Когда Наташа прибежала домой, отец смазывал подвесной мотор, Витька вытирал машину, а мать, красная и взволнованная, куда-то собиралась. Наташа, ожидавшая, что ей влетит за то, что убежала, не позавтракав, скромно присела к столу и налила себе остывшего чаю. Мать повязывала голову новой шелковой косынкой и не обратила на нее никакого внимания. Наташа заметила, что мать сменила сапоги на высокие резиновые боты. Уж не в гости ли собрались они с отцом?

— М-ам, ты куда?.. — спросила Наташа.

— Да грех меня возьми! — громко, сквозь смех отозвалась мать, стягивая косынку на шее узлом вместе с выбившимися из пучка волосами. — На маленьких мужиков поглядеть. Сказывают, прибыли тут какие-то…

У Наташи перехватило дыхание, глаза ее сухо заблестели.

— Не ходи! — крикнула она и ударила ложкой по блюдцу.

— Ты что, сказилась? — захохотала Марья Васильевна, заправляя кофту в юбку. — Матери запрещать!

— Не ходи!.. Не хочу!.. Не ходи!.. — Выскочив из-за стола, Наташа стала теребить и дергать мать.

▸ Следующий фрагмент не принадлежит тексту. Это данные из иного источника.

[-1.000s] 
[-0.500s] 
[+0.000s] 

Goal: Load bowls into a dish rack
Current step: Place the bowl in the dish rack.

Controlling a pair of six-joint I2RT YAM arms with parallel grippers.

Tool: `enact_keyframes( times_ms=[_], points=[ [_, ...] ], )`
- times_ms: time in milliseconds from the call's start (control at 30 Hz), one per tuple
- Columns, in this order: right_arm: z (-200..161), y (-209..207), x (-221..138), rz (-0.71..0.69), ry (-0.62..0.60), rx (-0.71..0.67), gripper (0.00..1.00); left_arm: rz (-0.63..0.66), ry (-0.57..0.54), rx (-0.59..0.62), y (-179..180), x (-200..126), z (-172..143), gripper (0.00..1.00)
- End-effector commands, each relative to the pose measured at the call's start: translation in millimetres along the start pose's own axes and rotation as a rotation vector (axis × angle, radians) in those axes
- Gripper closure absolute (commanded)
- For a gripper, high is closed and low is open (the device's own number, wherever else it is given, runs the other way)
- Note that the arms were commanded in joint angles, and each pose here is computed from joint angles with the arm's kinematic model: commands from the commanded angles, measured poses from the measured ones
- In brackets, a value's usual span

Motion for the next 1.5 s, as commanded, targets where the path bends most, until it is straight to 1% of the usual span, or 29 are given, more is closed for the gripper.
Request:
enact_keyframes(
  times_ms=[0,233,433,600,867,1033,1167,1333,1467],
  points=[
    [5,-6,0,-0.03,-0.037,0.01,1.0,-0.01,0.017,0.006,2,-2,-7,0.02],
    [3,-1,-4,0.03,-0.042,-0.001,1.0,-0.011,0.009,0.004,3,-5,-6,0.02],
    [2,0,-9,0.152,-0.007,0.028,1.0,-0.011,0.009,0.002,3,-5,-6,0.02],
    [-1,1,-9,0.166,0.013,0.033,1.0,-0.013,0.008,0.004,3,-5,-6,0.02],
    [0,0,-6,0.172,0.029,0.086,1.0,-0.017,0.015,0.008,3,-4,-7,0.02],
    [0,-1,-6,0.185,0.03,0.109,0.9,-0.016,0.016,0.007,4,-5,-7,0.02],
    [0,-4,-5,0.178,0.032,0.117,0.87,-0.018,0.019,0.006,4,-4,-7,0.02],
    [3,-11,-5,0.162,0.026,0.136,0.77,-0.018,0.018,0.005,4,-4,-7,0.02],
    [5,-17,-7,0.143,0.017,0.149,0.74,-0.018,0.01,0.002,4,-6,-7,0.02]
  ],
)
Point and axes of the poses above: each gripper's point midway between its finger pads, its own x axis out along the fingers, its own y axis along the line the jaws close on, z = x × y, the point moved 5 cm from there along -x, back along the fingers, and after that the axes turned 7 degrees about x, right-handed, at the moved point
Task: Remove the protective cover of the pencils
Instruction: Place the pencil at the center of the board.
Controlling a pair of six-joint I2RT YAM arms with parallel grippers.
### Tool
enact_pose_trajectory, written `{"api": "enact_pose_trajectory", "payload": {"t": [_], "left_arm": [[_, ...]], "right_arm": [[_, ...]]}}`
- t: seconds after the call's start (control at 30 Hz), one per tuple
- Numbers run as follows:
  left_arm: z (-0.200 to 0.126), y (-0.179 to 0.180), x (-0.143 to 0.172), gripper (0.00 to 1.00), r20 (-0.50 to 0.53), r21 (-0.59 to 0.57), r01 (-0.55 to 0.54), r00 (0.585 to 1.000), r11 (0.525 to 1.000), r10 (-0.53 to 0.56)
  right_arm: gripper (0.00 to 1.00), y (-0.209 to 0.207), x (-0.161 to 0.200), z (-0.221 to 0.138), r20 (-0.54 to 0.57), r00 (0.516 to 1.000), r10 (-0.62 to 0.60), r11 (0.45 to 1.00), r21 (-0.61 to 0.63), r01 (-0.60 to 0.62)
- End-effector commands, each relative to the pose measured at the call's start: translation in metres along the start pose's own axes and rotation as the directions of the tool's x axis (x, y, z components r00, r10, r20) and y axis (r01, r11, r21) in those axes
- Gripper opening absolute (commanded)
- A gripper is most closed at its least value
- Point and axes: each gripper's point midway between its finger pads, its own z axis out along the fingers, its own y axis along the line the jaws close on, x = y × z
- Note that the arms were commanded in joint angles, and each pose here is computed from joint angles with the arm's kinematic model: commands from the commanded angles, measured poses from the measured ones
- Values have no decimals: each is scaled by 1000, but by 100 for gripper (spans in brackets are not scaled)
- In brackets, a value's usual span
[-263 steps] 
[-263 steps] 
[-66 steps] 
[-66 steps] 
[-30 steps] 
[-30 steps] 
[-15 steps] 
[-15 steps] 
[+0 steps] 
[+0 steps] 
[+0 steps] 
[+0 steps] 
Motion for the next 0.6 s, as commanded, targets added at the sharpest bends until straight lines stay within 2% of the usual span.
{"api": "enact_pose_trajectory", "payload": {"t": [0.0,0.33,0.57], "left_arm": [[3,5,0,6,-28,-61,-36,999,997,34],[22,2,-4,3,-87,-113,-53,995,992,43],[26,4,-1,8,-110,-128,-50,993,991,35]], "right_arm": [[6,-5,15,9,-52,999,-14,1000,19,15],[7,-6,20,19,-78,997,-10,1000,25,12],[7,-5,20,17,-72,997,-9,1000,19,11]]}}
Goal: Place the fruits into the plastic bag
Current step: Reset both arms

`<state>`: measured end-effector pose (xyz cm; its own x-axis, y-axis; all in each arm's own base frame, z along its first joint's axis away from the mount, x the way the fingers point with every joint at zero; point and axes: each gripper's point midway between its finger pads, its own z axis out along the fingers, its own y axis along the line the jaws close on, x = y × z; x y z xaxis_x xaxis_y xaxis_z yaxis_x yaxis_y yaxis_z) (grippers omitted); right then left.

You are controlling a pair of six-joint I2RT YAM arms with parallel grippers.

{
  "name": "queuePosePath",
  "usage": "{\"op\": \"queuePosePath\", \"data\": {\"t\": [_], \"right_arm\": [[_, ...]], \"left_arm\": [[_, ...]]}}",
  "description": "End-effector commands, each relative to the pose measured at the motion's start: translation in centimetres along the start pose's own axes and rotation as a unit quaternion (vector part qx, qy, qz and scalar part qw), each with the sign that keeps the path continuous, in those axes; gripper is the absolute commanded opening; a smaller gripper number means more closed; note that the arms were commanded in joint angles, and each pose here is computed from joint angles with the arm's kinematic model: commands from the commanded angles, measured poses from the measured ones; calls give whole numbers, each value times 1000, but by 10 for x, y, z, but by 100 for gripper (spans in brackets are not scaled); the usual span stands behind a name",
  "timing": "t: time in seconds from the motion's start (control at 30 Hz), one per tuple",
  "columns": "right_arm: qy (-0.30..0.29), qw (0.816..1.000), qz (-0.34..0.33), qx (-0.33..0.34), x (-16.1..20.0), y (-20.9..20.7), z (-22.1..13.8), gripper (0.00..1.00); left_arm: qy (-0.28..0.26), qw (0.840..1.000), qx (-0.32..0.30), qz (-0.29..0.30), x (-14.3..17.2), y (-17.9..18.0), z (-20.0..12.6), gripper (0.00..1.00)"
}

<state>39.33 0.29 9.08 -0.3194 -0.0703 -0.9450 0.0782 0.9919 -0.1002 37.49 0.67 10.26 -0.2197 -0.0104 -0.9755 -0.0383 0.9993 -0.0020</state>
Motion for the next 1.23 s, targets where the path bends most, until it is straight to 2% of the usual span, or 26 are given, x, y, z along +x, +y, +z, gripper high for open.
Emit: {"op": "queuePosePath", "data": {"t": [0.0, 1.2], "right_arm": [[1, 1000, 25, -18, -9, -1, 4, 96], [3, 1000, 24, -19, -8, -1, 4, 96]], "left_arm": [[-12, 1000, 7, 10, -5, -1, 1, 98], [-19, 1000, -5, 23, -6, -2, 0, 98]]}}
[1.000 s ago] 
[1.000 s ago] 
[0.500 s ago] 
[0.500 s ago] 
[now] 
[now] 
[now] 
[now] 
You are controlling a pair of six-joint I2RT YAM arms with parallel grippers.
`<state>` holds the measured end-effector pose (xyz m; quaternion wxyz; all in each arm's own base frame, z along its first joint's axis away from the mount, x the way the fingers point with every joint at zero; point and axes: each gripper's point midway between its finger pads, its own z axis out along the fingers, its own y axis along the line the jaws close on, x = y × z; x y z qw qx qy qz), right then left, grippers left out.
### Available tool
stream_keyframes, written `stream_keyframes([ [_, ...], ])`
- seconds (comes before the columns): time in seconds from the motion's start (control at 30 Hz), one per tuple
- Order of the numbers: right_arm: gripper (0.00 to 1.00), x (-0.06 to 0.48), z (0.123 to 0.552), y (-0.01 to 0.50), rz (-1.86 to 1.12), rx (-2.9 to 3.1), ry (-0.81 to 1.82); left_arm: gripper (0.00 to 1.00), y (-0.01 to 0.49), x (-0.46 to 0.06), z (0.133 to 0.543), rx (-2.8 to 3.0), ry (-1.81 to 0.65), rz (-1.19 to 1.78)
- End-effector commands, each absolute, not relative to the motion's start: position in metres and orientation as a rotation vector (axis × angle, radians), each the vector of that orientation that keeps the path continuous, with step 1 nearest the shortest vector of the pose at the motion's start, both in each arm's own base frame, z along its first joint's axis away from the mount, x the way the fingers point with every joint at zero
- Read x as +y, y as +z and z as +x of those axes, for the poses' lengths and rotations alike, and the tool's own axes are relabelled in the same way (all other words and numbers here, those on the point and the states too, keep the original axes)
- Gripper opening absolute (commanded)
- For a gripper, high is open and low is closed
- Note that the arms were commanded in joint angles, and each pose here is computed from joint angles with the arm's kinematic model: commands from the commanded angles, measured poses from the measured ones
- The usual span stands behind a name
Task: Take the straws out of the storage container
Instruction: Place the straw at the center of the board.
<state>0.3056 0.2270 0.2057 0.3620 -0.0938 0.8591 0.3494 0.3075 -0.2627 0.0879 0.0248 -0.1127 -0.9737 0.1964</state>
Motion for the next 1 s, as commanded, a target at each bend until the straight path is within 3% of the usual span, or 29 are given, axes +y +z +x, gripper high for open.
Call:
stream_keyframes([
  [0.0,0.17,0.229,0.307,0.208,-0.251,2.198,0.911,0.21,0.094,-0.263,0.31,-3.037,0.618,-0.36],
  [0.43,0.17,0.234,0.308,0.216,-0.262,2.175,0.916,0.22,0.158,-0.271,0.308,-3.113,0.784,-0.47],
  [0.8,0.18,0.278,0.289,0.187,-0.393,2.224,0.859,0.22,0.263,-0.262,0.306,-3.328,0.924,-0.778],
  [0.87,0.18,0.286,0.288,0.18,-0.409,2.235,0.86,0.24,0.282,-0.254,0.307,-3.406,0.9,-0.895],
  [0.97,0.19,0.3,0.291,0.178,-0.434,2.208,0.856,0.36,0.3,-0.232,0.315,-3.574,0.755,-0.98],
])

Она и сама толком не знала, почему ей не хочется, чтобы мать шла смотреть на «маленьких мужиков». Это был ее, Наташин мир, и она не могла позволить, чтобы мать вторглась туда. Оберегая этот свой мир, Наташа с каким-то надрывным жалобным смехом не пускала мать. Не понимая упрямой причуды дочери, Марья Васильевна вначале с хохотом отбивалась, а когда ей надоело это, с силой забрала обе руки дочери в свою большую пятерню и запихнула Наташу за стол.